Las luces de la ciudad enseguida se derraman sobre nosotros. La iluminadísima silueta de Seattle nos engulle rápidamente, salpicada de reflejos en los cristales de los altos edificios que se abren nada más salir de la autopista, y me veo obligado a bajar la velocidad.
- Christian, ¿te puedo preguntar algo sobre Elena?
- Si no queda otro remedio sí, claro –más vale tratar de resolver todas sus dudas ahora, en caliente.
- Una vez me dijiste que ella te quería de una manera que para ti era aceptable. Pero no sé a qué te referías con eso.
- Eso. Aceptable. Es evidente.
- No para mí –responde.
- No puedo soportar que nadie me toque, aunque eso ya lo sabes. Hubo un tiempo, en mi adolescencia, en que estaba descontrolado. Fue una etapa difícil. Tenía más o menos catorce años, tal vez quince, con las hormonas revolucionadas como cualquier adolescente-. El semáforo en el que estamos parados se pone en verde, y arranco de nuevo. Anastasia me escucha en silencio, y es casi liberador poder hablar así con ella-. Elena me ayudó a canalizar la forma de liberar la presión a la que me encontraba sometido.
- Y Mia me dijo que eras un camorrista –sigue, revelándome todos los descubrimientos que ha hecho sobre mí esta noche.
- Desde luego, mi familia es de lo más charlatana… Aunque tal vez sea tu culpa, nena –digo, mirándola a los ojos. A mí me ha hecho un hechizo también. Me he abierto a ella como a nadie en toda mi vida-. Tú engatusas a la gente para que te de información.
- No, no –dice-. Mia me lo contó de motu propio, sin que yo le dijera nada. Estaba muy comunicativa, y me dijo que incluso le daba miedo que fueras capaz de organizar una pelea si no me conseguías en la subasta.

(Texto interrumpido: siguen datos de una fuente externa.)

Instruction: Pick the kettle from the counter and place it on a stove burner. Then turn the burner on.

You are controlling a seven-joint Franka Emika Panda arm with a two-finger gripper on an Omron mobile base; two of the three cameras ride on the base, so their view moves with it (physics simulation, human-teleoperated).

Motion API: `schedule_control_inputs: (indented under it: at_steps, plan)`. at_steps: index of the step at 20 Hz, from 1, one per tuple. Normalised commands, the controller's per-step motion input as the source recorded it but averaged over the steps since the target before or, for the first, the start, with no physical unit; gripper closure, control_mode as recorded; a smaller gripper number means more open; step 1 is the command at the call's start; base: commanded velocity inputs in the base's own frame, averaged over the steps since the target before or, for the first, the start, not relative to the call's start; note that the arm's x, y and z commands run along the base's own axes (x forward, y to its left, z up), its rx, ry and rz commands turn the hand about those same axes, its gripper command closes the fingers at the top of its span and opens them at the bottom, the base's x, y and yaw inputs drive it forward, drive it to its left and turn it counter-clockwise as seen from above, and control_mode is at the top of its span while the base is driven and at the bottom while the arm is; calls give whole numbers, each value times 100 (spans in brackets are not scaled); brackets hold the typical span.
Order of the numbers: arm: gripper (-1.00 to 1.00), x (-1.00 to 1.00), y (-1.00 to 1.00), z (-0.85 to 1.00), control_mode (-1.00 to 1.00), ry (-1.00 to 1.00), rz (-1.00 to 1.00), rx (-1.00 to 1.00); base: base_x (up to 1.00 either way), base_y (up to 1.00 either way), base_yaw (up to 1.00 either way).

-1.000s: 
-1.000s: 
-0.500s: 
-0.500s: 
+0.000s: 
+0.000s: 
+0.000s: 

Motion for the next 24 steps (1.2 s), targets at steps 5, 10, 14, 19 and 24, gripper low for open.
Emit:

- Nena, de eso no había absolutamente ningún problema. Tú eras mía antes de que esa estúpida subasta empezara. Y créeme, Mia lo sabía tan bien como yo. No habría permitido que nadie bailara contigo.
- Dejaste que lo hiciera el doctor Flynn –apunta.

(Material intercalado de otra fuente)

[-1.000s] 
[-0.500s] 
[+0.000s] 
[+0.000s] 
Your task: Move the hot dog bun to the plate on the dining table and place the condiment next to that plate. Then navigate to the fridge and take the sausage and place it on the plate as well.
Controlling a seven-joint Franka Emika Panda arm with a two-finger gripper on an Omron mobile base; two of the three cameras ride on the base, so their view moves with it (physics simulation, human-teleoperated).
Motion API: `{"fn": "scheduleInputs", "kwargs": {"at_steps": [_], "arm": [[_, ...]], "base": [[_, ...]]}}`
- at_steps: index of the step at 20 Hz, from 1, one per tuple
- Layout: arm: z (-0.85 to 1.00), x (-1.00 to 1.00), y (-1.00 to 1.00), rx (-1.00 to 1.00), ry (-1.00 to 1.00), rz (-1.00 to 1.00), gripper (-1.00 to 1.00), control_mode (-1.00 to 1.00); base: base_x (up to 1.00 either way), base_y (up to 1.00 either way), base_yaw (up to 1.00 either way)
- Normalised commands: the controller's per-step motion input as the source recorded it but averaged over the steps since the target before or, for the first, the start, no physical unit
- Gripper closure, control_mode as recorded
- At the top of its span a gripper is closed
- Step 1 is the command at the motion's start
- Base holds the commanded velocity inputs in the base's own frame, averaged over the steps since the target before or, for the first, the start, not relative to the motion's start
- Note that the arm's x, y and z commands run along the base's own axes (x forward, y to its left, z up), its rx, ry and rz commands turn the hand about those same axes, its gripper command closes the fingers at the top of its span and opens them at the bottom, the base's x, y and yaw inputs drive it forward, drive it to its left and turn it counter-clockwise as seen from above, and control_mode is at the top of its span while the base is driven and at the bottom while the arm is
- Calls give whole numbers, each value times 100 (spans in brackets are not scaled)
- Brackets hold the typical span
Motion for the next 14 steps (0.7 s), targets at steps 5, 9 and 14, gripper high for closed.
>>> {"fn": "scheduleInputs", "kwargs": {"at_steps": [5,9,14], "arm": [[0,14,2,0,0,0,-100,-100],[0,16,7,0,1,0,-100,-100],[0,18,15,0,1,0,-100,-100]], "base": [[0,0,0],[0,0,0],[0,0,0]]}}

- El doctor Flynn es la excepción que confirma la regla.
El Fairmont Olymipic se alza a nuestra derecha majestuoso. Entramos, y dejo el coche a un mozo en la puerta principal.

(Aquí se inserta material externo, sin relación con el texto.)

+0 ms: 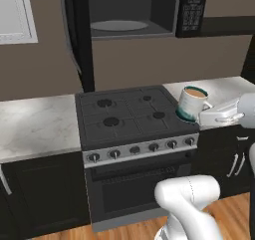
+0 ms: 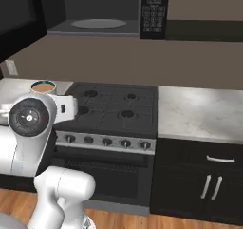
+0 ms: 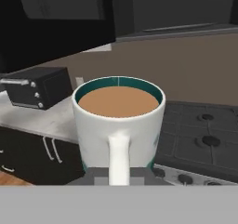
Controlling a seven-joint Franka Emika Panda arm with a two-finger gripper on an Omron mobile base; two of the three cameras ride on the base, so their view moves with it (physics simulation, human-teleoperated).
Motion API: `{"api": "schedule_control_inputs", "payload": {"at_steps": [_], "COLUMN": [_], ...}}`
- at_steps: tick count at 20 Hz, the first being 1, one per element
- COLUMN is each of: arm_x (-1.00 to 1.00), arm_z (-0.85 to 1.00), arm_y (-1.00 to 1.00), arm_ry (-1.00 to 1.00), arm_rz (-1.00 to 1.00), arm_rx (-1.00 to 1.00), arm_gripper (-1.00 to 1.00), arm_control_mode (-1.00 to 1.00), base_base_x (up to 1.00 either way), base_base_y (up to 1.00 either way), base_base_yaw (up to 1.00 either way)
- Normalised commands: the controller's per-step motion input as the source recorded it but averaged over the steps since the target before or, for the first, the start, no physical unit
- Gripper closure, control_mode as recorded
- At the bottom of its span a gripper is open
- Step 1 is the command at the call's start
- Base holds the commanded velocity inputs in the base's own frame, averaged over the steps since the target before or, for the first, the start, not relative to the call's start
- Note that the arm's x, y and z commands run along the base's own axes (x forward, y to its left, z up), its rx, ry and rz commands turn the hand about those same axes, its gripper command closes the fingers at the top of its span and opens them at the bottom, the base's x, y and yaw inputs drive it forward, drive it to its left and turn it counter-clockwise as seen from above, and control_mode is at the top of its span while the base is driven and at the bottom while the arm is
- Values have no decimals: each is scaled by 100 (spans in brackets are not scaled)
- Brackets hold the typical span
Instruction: Pick the cup of tea, navigate to the dining table, and place it on the saucer.
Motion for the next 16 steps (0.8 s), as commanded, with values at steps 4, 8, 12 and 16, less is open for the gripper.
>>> {"api": "schedule_control_inputs", "payload": {"at_steps": [4, 8, 12, 16], "arm_x": [0, 0, 0, 0], "arm_z": [0, 0, 0, 0], "arm_y": [0, 0, 0, 0], "arm_ry": [0, 0, 0, 0], "arm_rz": [0, 0, 0, 0], "arm_rx": [0, 0, 0, 0], "arm_gripper": [100, 100, 100, 100], "arm_control_mode": [100, 100, 100, 100], "base_base_x": [0, 0, 13, 29], "base_base_y": [0, 0, 0, 1], "base_base_yaw": [-38, -53, -56, -60]}}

- Taylor, señor y señora –le digo, entregándole las llaves.
- ¿Traen equipaje los señores?
- Lo llevaremos nosotros, gracias.
- Como desee, señor.
Un muchacho de color nos sostiene la puerta abierta, con un carrito dorado.
- Sus equipajes, por favor. Yo me ocuparé –dice, servil.
- No, gracias –espeto, y entramos hasta el mostrador.
- Señor y señora Taylor, hemos hecho una reserva hace unos minutos –digo, entregándole la tarjeta de crédito.
- Sí, señor. Suite Cascade, en el piso once. Hagan el favor, dejen aquí su equipaje que se lo haremos llegar a la habitación.